IP address kelas C awalnya digunakan untuk jaringan berukuran kecil (LAN). Host ID ialah 8 bit terakhir. Dengan konfigurasi ini, bisa dibentuk sekitar 2 juta network dengan masing-masing network memiliki 256 IP address. Range IP 192.0.0.xxx – 223.255.255.x.

Pengalokasian IP address pada dasarnya ialah proses memilih network Id dan host ID yang tepat untuk suatu jaringan. Tepat atau tidaknya konfigurasi ini tergantung dari tujuan yang hendak dicapai, yaitu mengalokasikan IP address seefisien mungkin.

Domain Name System (DNS)

Domain Name System (DNS) adalah suatu sistem yang memungkinkan nama suatu host pada jaringan komputer atau internet ditranslasikan menjadi IP address. Dalam pemberian nama, DNS menggunakan arsitektur hierarki.

1. Root-level domain: merupakan tingkat teratas yang ditampilkan sebagai tanda titik (.).

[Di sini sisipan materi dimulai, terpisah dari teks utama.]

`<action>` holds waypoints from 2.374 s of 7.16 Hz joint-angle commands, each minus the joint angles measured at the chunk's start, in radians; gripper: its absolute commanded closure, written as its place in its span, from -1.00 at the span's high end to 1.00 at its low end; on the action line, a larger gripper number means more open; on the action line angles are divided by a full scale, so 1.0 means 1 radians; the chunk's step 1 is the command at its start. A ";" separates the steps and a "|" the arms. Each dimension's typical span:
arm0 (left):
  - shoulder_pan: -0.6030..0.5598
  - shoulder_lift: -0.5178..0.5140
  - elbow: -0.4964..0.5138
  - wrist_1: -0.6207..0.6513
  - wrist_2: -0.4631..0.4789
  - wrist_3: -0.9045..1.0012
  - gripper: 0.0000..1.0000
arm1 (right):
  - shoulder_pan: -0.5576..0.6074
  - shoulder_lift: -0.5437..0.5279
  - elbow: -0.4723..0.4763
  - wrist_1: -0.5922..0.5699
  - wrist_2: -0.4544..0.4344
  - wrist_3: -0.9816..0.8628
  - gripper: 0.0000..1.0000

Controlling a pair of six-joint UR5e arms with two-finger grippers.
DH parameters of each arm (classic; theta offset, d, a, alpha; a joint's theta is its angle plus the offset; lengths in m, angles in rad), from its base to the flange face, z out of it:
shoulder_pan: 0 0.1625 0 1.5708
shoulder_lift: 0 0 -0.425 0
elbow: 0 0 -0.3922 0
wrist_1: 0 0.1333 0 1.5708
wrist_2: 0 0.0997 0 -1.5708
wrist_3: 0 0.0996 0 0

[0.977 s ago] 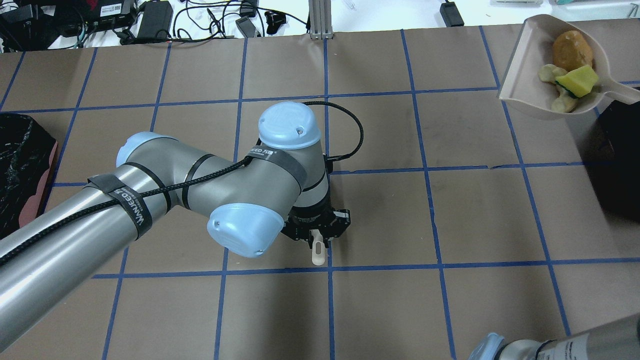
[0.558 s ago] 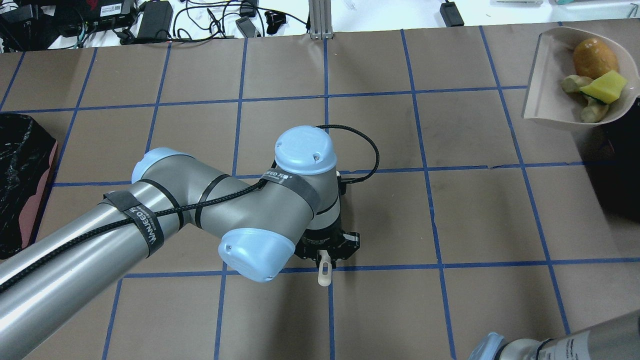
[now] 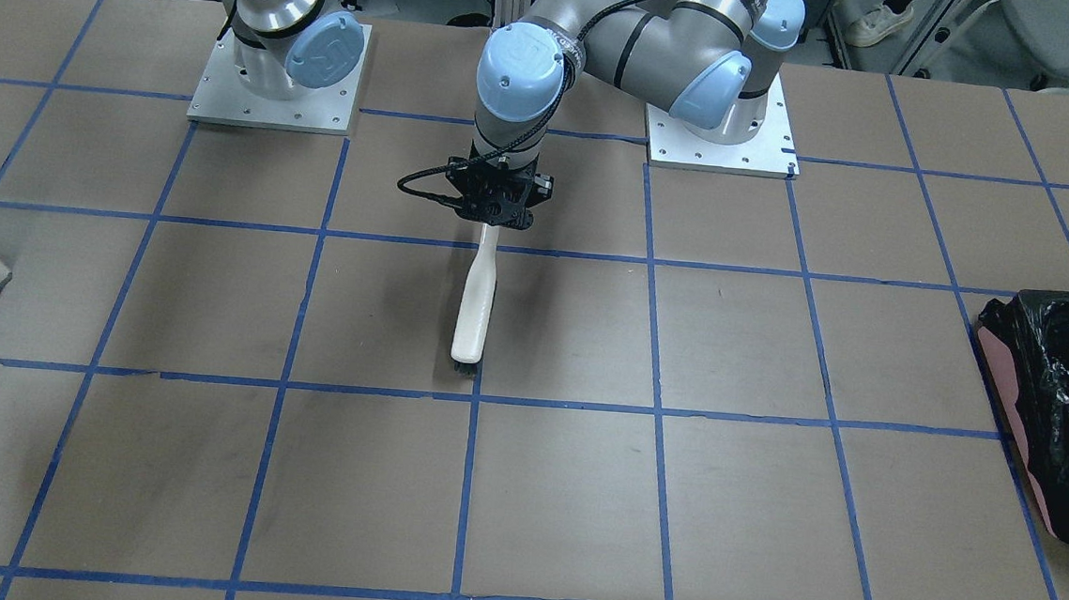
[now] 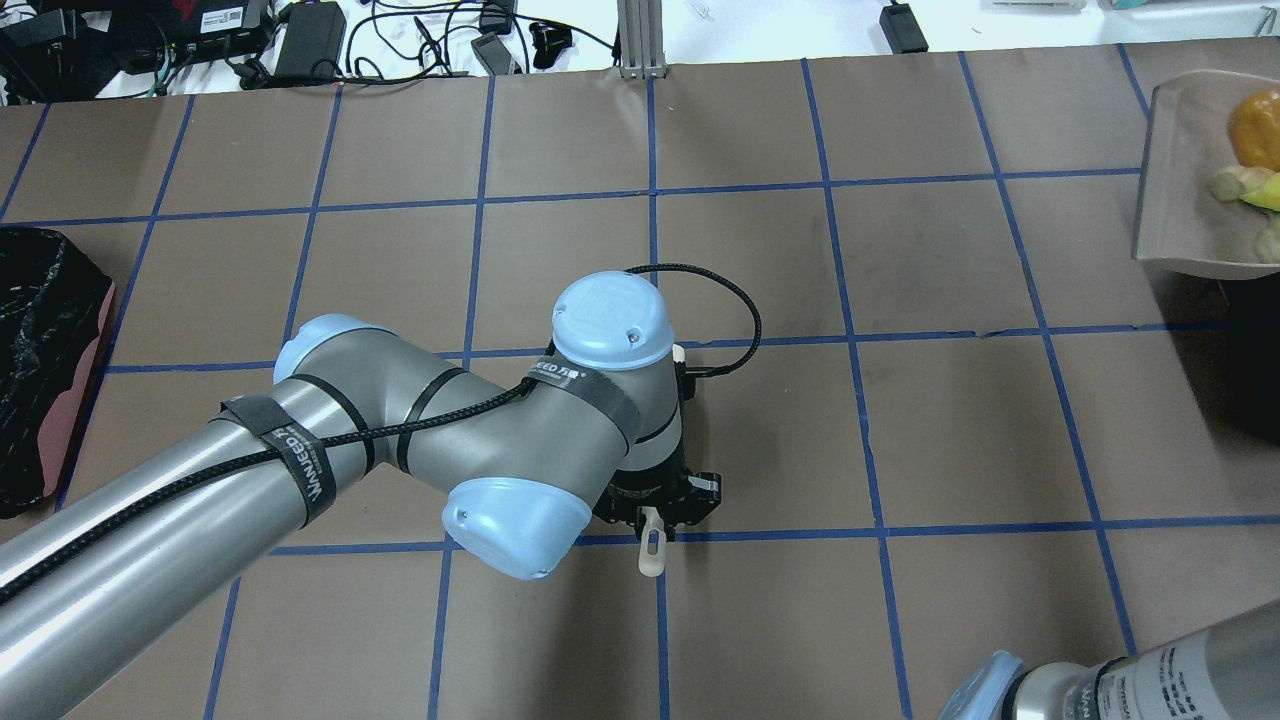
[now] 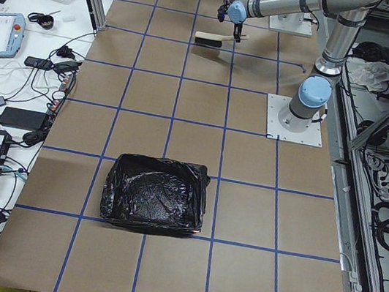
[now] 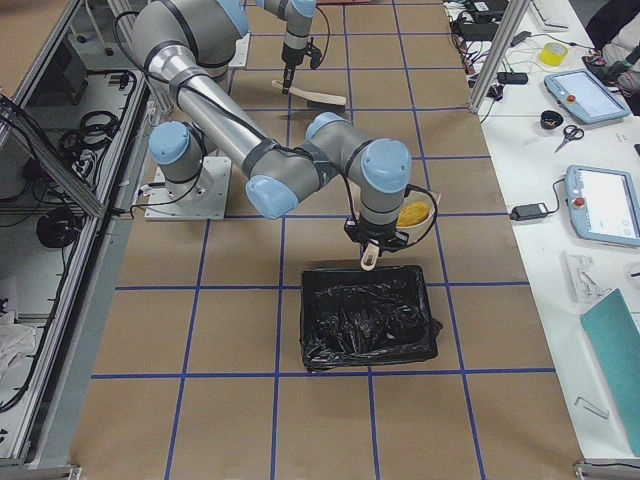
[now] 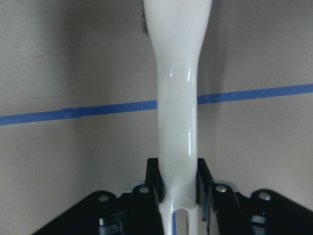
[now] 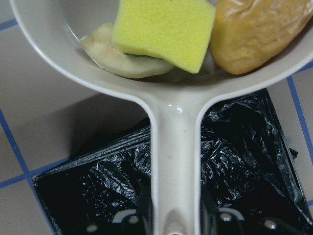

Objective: Sweep and dump trash in nearest bin

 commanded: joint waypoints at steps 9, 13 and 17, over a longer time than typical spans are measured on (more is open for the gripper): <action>0.010 0.005 -0.008 0.001 0.004 -0.004 0.26 | -0.163 0.112 -0.177 -0.150 -0.175 -0.350 -1.00; 0.037 0.019 0.130 -0.086 0.041 0.007 1.00 | -0.175 0.178 -0.237 -0.213 -0.221 -0.398 -1.00; 0.226 0.021 0.306 -0.186 0.070 0.012 1.00 | -0.170 0.170 -0.198 -0.343 -0.357 -0.381 -1.00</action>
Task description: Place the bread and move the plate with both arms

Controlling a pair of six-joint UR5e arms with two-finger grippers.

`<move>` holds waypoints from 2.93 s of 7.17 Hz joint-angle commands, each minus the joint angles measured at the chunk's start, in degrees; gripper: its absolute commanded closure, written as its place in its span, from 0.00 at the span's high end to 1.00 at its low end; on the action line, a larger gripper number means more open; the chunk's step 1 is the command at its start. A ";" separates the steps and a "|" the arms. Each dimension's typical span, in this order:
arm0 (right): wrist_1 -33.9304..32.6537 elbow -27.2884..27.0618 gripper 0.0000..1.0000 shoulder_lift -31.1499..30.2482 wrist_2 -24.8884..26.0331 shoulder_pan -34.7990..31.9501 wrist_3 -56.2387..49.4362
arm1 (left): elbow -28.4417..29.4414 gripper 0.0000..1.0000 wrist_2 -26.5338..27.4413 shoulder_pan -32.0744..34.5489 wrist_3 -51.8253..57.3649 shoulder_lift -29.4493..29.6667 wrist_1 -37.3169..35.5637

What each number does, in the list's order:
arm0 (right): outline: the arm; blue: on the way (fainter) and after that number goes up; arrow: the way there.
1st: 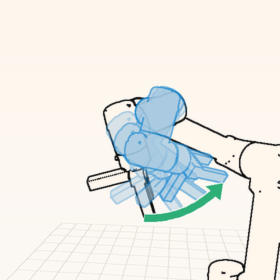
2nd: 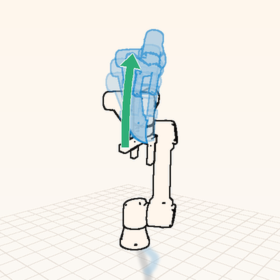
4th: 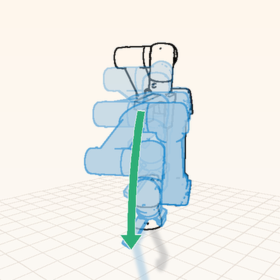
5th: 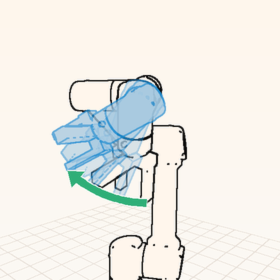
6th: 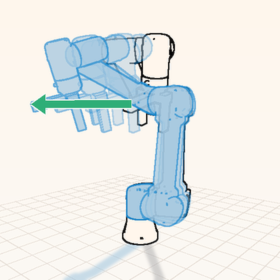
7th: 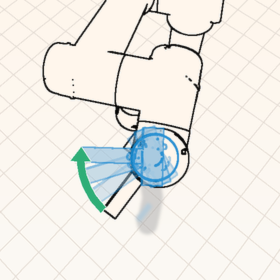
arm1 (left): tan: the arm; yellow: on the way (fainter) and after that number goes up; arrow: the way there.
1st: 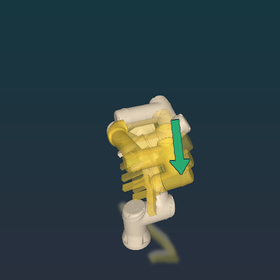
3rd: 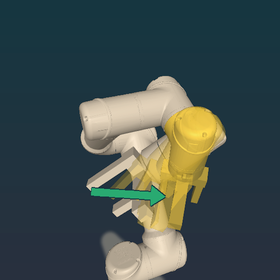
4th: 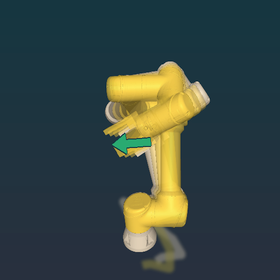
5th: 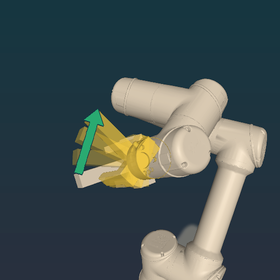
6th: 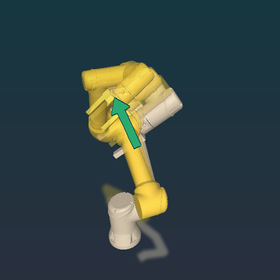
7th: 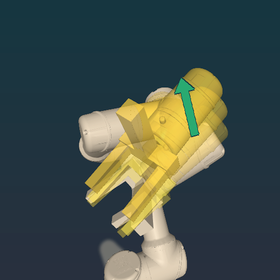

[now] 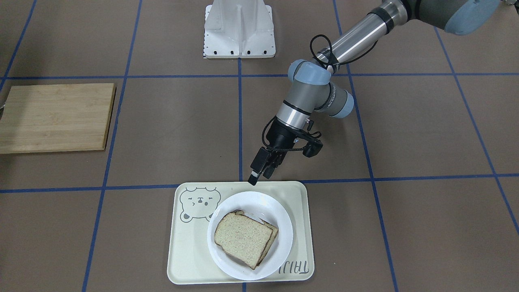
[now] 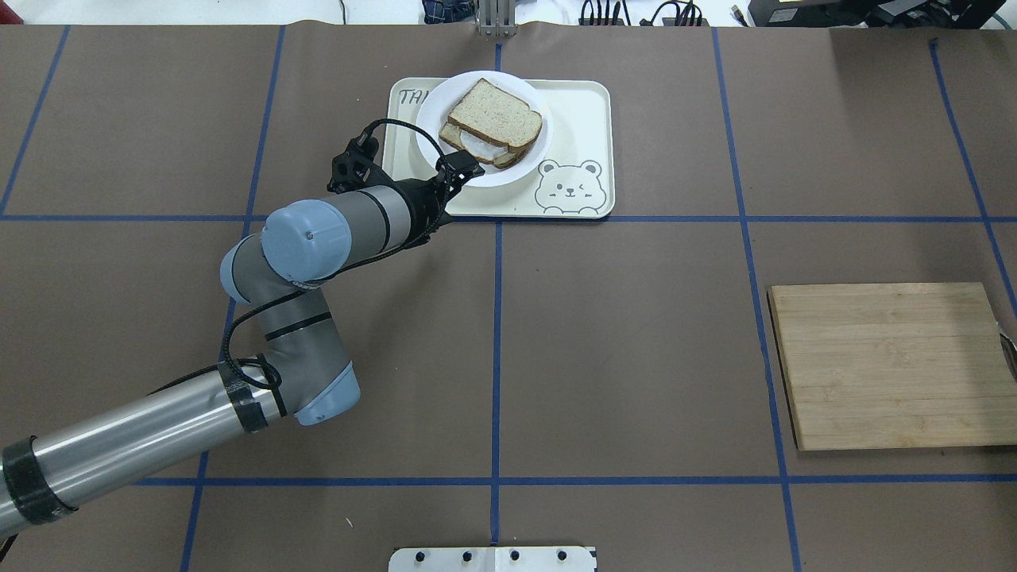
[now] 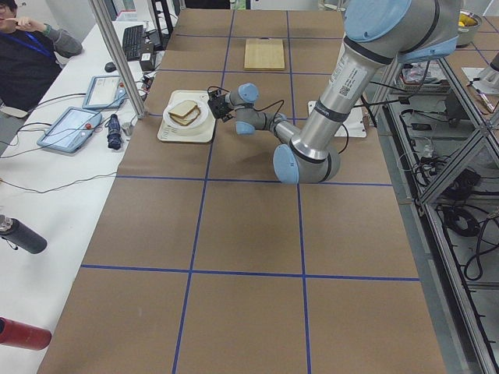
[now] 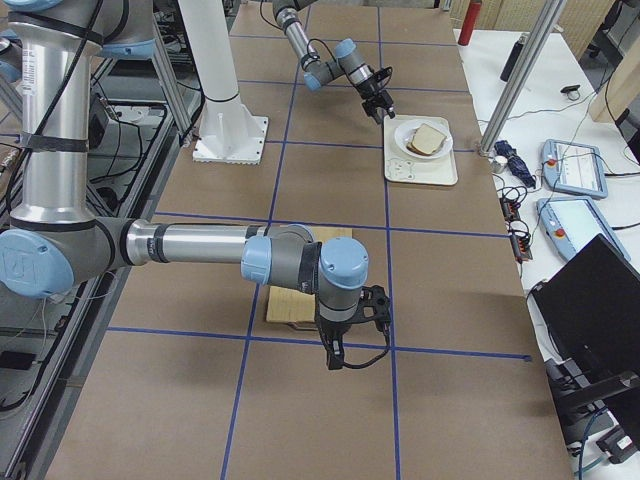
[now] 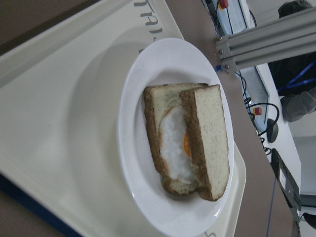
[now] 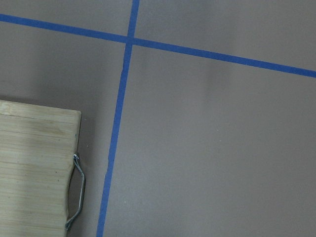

2. Top level domain: kode kategori organisasi atau negara misalnya: .com untuk dipakai oleh perusahaan; .edu untuk dipakai oleh perguruan tinggi; .gov untuk dipakai oleh badan pemerintahan. Selain itu untuk membedakan pemakaian nama oleh suatu negara dengan negara lain digunakan tanda misalnya .id untuk Indonesia atau .au untuk australia.

3. Second level domain: merupakan nama untuk organisasi atau perusahaan, misalnya : microsoft.com; yahoo.com, dan lain-lain.

DHCP (Dynamic Host Configuration Protocol)

IP address dan subnet mask dapat diberikan secara otomatis menggunakan Dynamic Host

Configuration Protocol atau diisi secara manual. DHCP berfungsi untuk memberikan IP address secara otomatis pada komputer yang menggunakan protokol TCP/IP. DHCP bekerja dengan relasi client-server, dimana DHCP server menyediakan suatu kelompok IP address yang dapat diberikan pada DHCP client. Dalam memberikan IP address ini, DHCP hanya meminjamkan IP address tersebut. Jadi pemberian IP address ini berlangsung secara dinamis.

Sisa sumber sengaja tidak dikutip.